What it does Riffusion is a web interface for generating music via stable diffusion. The trick: it treats audio spectrograms as images, so a standard image-diffusion model can iteratively denoise its way to a sound. This repo is the React/Next.js frontend — the pretty face that sends inference requests to a separate Flask backend running the actual model.

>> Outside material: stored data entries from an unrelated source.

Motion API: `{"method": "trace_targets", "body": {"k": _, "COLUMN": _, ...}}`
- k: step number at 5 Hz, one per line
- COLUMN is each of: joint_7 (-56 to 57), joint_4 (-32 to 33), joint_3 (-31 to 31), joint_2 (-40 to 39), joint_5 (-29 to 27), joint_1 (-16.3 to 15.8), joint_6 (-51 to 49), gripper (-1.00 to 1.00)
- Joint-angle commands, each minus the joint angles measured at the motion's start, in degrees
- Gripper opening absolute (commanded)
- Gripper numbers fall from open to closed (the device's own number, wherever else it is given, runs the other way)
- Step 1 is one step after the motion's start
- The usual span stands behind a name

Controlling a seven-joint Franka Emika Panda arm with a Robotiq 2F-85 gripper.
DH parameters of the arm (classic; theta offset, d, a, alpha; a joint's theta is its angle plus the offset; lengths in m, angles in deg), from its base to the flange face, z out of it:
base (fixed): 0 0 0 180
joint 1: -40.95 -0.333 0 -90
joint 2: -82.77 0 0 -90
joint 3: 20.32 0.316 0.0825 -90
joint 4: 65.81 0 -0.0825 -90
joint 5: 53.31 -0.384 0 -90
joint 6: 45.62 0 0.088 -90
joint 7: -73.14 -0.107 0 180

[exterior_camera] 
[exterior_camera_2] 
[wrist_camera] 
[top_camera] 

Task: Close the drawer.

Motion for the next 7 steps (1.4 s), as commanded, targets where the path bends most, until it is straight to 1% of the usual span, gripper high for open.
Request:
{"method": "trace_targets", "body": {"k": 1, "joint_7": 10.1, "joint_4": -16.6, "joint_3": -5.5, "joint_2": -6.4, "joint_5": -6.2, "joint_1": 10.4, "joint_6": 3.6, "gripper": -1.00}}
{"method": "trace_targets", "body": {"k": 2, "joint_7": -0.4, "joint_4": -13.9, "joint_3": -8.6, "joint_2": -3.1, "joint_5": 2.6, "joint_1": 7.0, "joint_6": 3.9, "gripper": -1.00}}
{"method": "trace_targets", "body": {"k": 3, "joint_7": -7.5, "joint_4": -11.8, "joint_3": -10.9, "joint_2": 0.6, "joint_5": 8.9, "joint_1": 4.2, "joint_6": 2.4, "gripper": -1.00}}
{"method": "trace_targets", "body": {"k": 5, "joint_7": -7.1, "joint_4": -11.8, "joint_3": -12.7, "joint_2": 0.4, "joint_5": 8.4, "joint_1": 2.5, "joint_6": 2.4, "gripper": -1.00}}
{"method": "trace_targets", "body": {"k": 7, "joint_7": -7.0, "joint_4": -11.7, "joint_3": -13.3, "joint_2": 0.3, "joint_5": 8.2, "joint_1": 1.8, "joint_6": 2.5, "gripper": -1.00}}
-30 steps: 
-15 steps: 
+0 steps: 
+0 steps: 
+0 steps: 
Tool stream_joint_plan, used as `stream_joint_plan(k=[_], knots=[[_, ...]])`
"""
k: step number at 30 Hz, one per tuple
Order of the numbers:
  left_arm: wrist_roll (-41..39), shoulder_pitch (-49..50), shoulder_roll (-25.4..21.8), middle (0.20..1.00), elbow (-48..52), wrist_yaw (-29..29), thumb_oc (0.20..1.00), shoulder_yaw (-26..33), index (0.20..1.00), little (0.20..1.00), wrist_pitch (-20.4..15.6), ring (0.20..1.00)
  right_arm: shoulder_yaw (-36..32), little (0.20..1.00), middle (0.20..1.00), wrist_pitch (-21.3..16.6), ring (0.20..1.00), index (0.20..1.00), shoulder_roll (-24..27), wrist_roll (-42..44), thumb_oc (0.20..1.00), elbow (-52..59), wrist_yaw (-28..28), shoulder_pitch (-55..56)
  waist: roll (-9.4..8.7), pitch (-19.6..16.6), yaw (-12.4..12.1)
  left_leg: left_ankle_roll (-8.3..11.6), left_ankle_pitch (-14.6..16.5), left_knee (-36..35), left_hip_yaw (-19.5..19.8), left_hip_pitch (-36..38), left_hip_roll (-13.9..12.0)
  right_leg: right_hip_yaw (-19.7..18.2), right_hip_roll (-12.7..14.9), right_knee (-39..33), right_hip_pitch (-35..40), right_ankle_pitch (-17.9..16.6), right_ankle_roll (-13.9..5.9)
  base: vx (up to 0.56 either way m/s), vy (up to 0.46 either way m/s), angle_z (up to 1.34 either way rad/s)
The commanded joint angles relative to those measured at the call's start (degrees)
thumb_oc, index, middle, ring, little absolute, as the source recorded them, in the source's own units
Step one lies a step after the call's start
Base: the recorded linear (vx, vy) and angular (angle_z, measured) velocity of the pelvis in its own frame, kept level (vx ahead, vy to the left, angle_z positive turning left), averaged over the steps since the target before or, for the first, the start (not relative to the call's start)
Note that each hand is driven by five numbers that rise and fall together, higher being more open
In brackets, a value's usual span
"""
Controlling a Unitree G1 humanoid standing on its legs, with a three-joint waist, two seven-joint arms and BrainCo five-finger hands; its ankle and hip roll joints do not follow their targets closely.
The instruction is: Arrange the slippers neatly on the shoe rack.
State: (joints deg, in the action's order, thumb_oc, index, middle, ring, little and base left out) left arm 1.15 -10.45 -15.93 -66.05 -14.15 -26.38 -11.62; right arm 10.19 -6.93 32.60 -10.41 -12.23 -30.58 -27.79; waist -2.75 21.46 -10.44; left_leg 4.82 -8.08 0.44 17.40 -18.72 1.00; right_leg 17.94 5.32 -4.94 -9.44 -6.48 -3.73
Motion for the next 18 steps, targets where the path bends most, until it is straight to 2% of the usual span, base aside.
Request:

The interesting bit The project treats frequency as pixels and time as width, letting an off-the-shelf latent diffusion model hallucinate music without ever seeing a MIDI file. The frontend adds three.js visualizations, presumably so your generative audio has generative eye candy to match.
Key highlights
- Built with Next.js, TypeScript, Tailwind, and three.js — standard modern web stack
- Requires a separate inference server with a “large GPU” capable of sub-five-second stable diffusion runs
- Needs a
.env.localpointing toRIFFUSION_FLASK_URL— no backend, no music - Includes an about page and API routes in the usual Next.js pattern
- Published in 2022 with an academic citation ready to copy-paste
Caveats
- :no_entry: No longer actively maintained — the README leads with this warning
- The README is thin on architecture details; it’s unclear how the spectrogram-to-audio conversion happens on the frontend, or if it happens at all there
- “Large GPU” requirement is vague — no specific VRAM or model checkpoint guidance
Verdict Worth a look if you’re studying diffusion-for-audio interfaces or want a reference Next.js project that talks to a Python inference backend. Skip it if you need a turnkey music generator; this is a frontend-only repo for a discontinued experiment, and you’ll be doing backend surgery yourself.